Тайна хатифнаттов - страница 5

стр.


На свете столько разных островов. Но пустынны и печальны только самые мелкие из них, и только те, что расположены далеко в море. Повсюду вокруг меняют свое направление ветры, а желтая луна садится в море, и по ночам оно становится черным. И лишь острова остаются все такими же, и только порой туда наведываются хатифнатты. Вообще-то острова эти вряд ли можно назвать островами. Скорее это шхеры[3], выступы скал, мелкие скалистые островки, забытые полоски суши, которые, быть может, опускаются в море до рассвета и поднимаются наверх ночью, чтобы оглядеться вокруг. Ведь об этом так мало известно.

Хатифнатты посещают буквально каждый островок, каждый выступ, каждую полоску суши. Иногда там ожидает их маленький свиток из бересты. Иногда там вообще ничего нет, а островок оказывается лишь спиной тюленя, окруженной бурунами или несколькими расчлененными скалами с высоченными нагромождениями красноватых водорослей — фукуса. Но на каждом из настоящих островков, на самой его вершине хатифнатты непременно оставляют маленький белый свиток из бересты.

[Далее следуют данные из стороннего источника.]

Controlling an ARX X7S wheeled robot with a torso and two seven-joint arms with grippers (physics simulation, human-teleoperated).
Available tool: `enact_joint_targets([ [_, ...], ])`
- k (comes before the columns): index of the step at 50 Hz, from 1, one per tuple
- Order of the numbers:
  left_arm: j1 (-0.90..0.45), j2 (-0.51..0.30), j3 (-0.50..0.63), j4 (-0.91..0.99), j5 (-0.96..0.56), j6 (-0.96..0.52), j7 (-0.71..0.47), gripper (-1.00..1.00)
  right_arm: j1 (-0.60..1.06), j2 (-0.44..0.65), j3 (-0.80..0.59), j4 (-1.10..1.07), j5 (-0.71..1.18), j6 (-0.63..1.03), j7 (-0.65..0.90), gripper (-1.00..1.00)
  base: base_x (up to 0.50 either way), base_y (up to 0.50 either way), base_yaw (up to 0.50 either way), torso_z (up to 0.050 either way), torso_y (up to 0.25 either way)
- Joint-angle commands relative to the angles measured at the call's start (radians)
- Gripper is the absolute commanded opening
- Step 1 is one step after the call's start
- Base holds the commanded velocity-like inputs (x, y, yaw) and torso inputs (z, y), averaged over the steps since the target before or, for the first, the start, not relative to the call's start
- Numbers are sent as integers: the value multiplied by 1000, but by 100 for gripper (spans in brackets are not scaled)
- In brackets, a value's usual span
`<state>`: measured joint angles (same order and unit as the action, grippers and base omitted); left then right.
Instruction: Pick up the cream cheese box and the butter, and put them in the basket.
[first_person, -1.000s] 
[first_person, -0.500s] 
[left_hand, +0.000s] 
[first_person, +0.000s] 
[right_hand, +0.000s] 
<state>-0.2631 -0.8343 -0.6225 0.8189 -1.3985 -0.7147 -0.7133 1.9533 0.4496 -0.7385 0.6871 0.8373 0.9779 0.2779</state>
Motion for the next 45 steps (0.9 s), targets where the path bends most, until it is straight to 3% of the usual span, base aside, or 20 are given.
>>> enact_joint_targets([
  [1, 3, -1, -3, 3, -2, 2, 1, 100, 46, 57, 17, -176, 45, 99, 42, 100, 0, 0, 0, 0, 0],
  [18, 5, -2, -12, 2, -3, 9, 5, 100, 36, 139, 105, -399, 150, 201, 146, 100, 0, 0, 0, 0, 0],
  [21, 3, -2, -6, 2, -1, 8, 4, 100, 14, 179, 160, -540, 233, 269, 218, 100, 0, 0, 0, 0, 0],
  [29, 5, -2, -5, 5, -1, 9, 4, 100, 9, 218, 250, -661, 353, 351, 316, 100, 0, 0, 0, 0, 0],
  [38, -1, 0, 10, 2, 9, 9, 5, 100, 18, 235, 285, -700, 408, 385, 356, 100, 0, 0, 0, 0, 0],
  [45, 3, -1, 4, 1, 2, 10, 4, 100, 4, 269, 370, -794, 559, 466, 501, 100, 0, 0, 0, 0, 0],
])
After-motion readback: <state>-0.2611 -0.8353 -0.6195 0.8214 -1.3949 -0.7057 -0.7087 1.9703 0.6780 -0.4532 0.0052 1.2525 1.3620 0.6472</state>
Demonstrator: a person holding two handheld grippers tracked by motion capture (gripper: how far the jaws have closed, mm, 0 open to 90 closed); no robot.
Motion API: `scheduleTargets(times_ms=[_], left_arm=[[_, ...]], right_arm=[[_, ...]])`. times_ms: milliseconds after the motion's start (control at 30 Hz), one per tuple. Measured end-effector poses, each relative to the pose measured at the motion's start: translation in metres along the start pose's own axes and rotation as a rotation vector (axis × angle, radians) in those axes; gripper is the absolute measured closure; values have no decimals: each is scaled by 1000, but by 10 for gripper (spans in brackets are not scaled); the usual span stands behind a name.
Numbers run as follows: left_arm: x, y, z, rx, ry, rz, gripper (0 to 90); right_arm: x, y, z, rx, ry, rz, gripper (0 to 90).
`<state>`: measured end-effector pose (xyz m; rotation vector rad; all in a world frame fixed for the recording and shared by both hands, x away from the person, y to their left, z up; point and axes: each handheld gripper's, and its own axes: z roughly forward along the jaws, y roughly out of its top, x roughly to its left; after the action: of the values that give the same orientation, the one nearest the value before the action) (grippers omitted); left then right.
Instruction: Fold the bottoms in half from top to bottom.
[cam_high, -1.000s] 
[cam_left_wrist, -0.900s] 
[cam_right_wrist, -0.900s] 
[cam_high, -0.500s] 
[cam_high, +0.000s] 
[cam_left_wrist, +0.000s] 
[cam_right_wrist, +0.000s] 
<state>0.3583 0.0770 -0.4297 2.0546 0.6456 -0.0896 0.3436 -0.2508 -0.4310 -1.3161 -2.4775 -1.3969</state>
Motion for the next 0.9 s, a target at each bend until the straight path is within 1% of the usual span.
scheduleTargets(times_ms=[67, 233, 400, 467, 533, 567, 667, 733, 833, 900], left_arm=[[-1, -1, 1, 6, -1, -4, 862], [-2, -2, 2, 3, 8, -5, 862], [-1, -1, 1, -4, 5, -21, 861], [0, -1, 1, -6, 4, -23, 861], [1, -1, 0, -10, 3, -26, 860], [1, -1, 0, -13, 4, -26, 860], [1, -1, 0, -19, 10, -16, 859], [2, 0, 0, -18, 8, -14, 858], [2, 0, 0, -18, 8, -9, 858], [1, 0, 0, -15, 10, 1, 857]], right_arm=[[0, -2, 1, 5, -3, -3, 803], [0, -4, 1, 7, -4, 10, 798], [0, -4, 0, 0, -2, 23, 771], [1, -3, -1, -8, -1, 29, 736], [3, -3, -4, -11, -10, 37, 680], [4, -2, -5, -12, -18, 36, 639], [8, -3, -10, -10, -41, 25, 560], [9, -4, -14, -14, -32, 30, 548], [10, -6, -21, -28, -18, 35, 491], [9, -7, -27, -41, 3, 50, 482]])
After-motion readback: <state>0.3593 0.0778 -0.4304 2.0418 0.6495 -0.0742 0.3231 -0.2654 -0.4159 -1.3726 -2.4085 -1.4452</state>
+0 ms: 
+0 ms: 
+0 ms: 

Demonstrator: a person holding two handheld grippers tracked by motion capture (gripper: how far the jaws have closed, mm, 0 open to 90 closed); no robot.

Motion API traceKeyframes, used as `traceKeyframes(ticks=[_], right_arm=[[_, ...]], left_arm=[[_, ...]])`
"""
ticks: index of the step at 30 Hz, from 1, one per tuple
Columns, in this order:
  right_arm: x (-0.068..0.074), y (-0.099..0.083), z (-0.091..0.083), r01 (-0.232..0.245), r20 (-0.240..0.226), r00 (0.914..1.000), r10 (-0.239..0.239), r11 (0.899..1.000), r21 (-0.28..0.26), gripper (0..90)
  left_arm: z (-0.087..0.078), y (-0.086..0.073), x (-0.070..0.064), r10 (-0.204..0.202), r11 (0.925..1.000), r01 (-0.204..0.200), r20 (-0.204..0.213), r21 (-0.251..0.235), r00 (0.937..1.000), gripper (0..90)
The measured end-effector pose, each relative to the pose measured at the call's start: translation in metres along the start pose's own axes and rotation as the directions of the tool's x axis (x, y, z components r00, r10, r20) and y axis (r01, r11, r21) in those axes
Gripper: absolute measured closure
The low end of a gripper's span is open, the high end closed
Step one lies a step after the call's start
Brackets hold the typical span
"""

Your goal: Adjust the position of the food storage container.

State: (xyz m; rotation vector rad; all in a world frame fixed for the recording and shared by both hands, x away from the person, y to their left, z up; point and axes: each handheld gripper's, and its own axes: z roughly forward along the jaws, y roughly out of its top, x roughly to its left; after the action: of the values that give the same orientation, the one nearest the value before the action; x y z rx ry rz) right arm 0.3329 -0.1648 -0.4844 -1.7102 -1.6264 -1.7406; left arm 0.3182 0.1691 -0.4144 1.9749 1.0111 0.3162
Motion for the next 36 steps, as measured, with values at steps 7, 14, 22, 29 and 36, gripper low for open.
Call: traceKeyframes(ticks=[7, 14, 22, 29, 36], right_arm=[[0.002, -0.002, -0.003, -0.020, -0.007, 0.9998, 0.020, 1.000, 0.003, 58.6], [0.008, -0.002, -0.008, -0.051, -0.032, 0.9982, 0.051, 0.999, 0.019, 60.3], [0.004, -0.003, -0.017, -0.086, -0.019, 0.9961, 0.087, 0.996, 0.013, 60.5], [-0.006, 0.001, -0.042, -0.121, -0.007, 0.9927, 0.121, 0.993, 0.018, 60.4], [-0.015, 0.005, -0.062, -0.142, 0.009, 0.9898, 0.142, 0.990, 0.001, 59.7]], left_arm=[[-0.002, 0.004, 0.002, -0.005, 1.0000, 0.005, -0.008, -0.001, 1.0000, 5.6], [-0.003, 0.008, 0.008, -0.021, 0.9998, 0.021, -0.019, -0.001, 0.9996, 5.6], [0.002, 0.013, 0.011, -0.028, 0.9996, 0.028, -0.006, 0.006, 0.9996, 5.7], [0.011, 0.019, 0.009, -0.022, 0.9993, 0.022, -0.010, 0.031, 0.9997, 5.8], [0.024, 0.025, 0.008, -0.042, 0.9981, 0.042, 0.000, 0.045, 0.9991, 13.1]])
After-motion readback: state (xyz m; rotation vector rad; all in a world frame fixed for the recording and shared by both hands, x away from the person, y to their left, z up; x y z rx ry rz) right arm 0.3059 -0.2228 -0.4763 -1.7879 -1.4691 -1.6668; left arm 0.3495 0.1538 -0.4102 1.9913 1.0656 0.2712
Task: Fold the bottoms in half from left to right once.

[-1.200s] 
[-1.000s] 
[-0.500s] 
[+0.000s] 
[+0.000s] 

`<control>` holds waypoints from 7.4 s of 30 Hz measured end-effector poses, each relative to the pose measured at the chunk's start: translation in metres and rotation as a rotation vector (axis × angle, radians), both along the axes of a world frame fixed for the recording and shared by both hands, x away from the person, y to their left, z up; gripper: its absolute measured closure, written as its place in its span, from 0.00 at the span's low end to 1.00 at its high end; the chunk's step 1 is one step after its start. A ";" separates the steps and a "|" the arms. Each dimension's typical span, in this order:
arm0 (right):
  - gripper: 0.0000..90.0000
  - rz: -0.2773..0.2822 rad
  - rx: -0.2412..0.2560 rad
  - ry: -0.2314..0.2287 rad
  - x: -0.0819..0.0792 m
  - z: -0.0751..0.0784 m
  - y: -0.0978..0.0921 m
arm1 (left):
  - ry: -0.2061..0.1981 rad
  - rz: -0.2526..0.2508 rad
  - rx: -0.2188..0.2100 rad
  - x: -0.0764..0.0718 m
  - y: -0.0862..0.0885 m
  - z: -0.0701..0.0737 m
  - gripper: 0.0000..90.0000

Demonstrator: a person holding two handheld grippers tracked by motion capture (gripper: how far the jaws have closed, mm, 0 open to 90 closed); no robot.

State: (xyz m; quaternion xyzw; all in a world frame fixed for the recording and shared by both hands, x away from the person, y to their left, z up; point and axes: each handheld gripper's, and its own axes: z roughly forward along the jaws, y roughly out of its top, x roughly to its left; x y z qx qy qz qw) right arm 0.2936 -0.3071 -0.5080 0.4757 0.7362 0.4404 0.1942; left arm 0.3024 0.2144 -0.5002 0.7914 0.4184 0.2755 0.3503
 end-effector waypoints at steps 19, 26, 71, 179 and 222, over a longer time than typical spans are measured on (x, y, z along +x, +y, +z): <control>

«У них есть какая-то идея, — подумал папа, — что-то, что для них важнее всего. И я думаю плыть вместе с ними до тех пор, пока не узнаю, что же это такое».

Им не встречались больше красные пауки, но, во всяком случае, всякий раз, когда они причаливали к берегу, Муми-папа оставался в лодке. Потому что эти островки заставляли папу Муми-тролля вспоминать другие, затерянные далеко за его спиной островки, где он со своим семейством и друзьями устраивал пикники; вспоминать поросшие кудрявой зеленью их семейные заливы, палатку, и чашку с маслом, стоявшую в холодке, в тени под лодкой, и стакан сока в песке, и плавки, сушившиеся на камне… Само собой, он вовсе не Тосковал об этой надежной и устойчивой жизни папы, сидящего на веранде.

И только одна-единственная мысль, мелькавшая порой, портила ему настроение и угнетала его. Кое-что совсем мелкое, но оно уже было не в счет.

Вообще-то папа стал мыслить совершенно иначе. Все реже и реже размышлял он обо всем, что ему довелось переживать во время своей столь милой ему пестрой жизни. И так же редко мечтал он о том, что принесут ему дни в грядущем.

Его мысли скользили, словно лодки, без всяких воспоминаний о прошлом и мечтаний о будущем, они были точно серые, странствующие по морям волны, у которых нет даже желания добраться до горизонта.

Папа не пытался больше заговаривать с хатифнаттами. Как и они, он не отрывал взгляда от моря, его глаза стали такими же блеклыми, как и у них, позаимствовав свой переменчивый цвет у моря. А когда навстречу им попадались новые острова, он не шевелился, только ударял несколько раз хвостом по дну лодки.

«Интересно, — подумал однажды папа, когда их лодка скользила вперед во время длинного и утомительного морского перехода по мертвой зыби, — интересно, не становлюсь ли я похожим на хатифнатта?»


День был очень жаркий, а к вечеру над морем заклубился туман. Туман был какой-то тяжелый, особенного золотисто-багрового цвета, — папе он казался угрожающим и чуточку живым.

Морские змеи, фыркая, всплывали на поверхность. Порой он видел, как они мелькают вдали: круглая темная голова, испуганный взгляд, не отрывавшийся от хатифнаттов, а затем — удар хвостом и безумное бегство туда, в туман.

«Они так же напуганы, как и пауки, — подумал папа. — Все боятся хатифнаттов…»

Отдаленный удар грома прокатился в тишине, а затем все снова стало таким же неподвижным и молчаливым.

Папе всегда казалось, что гроза ужасно интересна. Теперь он вообще ничего не думал. Он был совершенно свободен, ничто его больше не волновало.

И как раз в этот миг из тумана выплыла другая лодка с большим обществом на борту. Папа вскочил. На миг он снова стал прежним папой: он размахивал цилиндром, он кивал головой и кричал. Незнакомая лодка держала курс прямо на них. Лодка была белая, белым был и парус. И те, кто сидел там, тоже были белыми…

— А, вон что! — сказал папа.

Увидев, что это тоже хатифнатты, он перестал кивать головой и сел на свое место.

Обе лодки проследовали вперед, не поприветствовав друг друга.